Contrary to popular perception, galley slaves were not used as oarsmen, either by the Byzantines or the Arabs, or by their Roman and Greek predecessors.[247] Throughout the existence of the Empire, Byzantine crews consisted of mostly lower-class freeborn men, who were professional soldiers, legally obliged to perform military service (strateia) in return for pay or land estates. In the first half of the 10th century, the latter were calculated to be of the value of 2–3 pounds (0.91–1.36 kg) of gold for sailors and marines.[248][249] Use was however made of prisoners of war and foreigners as well.
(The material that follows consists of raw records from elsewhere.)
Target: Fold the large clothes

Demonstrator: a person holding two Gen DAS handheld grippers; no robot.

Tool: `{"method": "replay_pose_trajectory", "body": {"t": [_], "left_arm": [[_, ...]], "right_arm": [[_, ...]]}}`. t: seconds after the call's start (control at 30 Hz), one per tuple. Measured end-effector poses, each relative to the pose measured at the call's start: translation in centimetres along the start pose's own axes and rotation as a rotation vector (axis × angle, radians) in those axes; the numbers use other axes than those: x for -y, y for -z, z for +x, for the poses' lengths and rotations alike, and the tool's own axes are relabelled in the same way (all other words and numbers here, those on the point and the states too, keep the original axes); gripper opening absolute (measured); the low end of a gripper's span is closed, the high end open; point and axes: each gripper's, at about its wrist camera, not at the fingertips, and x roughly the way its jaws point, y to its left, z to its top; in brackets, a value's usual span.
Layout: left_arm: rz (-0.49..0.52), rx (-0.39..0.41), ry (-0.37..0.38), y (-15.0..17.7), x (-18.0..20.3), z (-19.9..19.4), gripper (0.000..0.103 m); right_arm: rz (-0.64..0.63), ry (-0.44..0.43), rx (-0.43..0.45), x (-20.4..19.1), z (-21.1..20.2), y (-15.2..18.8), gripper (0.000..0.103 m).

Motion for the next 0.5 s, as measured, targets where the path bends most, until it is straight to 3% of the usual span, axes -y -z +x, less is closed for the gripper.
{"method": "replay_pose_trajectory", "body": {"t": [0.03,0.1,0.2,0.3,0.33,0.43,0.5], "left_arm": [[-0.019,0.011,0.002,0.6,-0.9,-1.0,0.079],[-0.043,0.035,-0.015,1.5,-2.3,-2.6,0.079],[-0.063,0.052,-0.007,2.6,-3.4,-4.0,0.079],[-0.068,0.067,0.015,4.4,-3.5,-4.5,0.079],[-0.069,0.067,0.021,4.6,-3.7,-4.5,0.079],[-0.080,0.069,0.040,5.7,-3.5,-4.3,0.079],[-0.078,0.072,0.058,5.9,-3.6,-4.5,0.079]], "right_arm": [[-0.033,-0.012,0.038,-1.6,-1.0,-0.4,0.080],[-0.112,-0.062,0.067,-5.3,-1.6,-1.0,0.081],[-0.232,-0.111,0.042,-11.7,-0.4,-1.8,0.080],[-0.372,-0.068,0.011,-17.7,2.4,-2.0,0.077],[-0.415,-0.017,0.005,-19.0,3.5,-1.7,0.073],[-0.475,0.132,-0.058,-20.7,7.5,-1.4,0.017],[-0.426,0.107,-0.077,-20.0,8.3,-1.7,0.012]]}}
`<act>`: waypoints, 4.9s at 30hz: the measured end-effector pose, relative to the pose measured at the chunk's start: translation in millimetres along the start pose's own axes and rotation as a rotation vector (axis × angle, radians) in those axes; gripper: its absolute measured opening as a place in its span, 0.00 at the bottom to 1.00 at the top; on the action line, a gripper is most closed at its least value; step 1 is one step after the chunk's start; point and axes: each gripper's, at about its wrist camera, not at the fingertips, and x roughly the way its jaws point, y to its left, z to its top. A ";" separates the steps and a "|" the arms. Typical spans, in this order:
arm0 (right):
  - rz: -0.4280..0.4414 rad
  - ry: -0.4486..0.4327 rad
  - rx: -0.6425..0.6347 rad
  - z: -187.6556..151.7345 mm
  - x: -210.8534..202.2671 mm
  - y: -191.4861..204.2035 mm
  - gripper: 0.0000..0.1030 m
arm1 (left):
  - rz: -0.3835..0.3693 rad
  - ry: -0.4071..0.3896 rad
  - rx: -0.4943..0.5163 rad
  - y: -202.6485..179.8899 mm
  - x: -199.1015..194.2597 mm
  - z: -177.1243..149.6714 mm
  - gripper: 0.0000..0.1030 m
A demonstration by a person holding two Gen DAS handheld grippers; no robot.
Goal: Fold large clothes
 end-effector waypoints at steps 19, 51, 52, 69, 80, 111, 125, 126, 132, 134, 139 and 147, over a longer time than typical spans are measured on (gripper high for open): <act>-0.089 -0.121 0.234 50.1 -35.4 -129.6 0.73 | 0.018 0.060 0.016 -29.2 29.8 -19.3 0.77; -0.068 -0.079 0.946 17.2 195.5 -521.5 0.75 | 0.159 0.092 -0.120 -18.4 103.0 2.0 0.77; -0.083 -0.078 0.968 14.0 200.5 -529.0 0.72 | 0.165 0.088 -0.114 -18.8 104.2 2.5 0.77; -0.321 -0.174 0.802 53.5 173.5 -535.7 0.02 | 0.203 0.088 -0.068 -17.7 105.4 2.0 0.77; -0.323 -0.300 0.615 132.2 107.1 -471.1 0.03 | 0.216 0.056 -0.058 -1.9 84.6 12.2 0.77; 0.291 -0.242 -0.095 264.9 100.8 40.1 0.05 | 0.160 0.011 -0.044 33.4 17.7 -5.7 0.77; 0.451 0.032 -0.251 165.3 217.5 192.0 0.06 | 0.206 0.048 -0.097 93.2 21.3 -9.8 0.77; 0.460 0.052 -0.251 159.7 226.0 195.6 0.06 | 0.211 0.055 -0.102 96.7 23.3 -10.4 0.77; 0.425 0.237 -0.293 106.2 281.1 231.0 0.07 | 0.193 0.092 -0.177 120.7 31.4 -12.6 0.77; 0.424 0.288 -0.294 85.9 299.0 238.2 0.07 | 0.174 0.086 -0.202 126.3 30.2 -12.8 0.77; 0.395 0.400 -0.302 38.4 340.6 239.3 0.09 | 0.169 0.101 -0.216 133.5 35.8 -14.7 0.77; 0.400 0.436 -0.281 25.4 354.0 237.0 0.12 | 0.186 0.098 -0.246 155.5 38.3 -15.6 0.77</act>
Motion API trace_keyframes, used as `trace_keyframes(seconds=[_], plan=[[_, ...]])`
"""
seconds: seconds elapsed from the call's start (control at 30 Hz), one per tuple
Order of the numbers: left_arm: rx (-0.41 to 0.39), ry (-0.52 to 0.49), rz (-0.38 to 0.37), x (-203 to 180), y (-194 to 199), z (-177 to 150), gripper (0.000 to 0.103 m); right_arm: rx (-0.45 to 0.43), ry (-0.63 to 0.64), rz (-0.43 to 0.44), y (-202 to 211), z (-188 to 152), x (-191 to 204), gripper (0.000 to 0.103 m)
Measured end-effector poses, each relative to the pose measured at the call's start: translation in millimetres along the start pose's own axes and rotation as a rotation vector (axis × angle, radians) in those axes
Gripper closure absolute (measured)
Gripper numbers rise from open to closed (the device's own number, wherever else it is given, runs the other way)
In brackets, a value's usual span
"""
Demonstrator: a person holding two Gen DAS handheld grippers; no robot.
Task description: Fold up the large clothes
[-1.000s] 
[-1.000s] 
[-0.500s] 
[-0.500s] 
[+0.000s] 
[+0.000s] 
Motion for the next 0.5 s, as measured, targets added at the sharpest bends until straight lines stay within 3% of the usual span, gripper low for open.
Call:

Alongside the Mardaites, who formed a significant part of the fleet's crews, an enigmatic group known as the Toulmatzoi (possibly Dalmatians) appears in the Cretan expeditions, as well as many Rus', who were given the right to serve in the Byzantine armed forces in a series of 10th-century treaties.[250][251]

In his De Ceremoniis, Constantine Porphyrogennetos gives the fleet lists for the expeditions against Crete of 911 and 949. These references have sparked a considerable debate as to their interpretation: thus the numbers given for the entire Imperial Fleet in 949 can be interpreted as either 100, 150 or 250 ships, depending on the reading of the Greek text. The precise meaning of the term ousia (οὺσία) is also a subject of confusion: traditionally, it is held to have been a standard complement of 108 men, and that more than one could be present aboard a single ship. In the context of the De Ceremoniis however, it can also be read simply as "unit" or "ship".[252][253] The number of 150 seems more compatible with the numbers recorded elsewhere, and is accepted by most scholars, although they differ as to the composition of the fleet. Makrypoulias interprets the number as 8 pamphyloi, 100 ousiakoi and 42 dromones proper, the latter including the two imperial vessels and the ten ships of the Stenon squadron.[254][4] As for the total size of the Byzantine navy in this period, Warren Treadgold extrapolates a total, including the naval themes, of c. 240 warships, a number which was increased to 307 for the Cretan expedition of 960–961. According to Treadgold, the latter number probably represents the approximate standing strength of the entire Byzantine navy (including the smaller flotillas) in the 9th and 10th centuries.[4] It is however noteworthy that a significant drop in the numbers of ships and men attached to the thematic fleets is evident between 911 and 949. This drop, which reduced the size of thematic fleets from a third to a quarter of the total navy, was partly due to the increased use of the lighter ousiakos type instead of the heavier dromon proper, and partly due to financial and manpower difficulties. It is also indicative of a general trend that would lead to the complete disappearance of the provincial fleets by the late 11th century.[255]

Rank structure

Although naval themes were organized much the same way as their land counterparts, there is some confusion in the Byzantine sources as to the exact rank structure.[256] The usual term for admiral was strategos, the same term used for the generals that governed the land themes. Under the strategos were two or three tourmarchai (sing. tourmarches, effectively 'vice admiral'), in turn overseeing a number of droungarioi (sing. droungarios, corresponding to 'rear admiral').[257] Until the mid-9th century, the governors of the themes of the Aegean and Samos are also recorded as droungarioi, since their commands were split off from the original Karabisianoi fleet, but they were then raised to the rank of strategos.[257] As the thematic admirals also doubled as governors of their themes, they were assisted by a protonotarios (chief secretary) who headed the civilian administration of the theme. Further staff officers were the chartoularios in charge of the fleet administration, the protomandator (chief messenger), who acted as chief of staff, and a number of staff kometes ('counts', sing. komes), including a komes tes hetaireias, who commanded the bodyguard (hetaireia) of the admiral.[258]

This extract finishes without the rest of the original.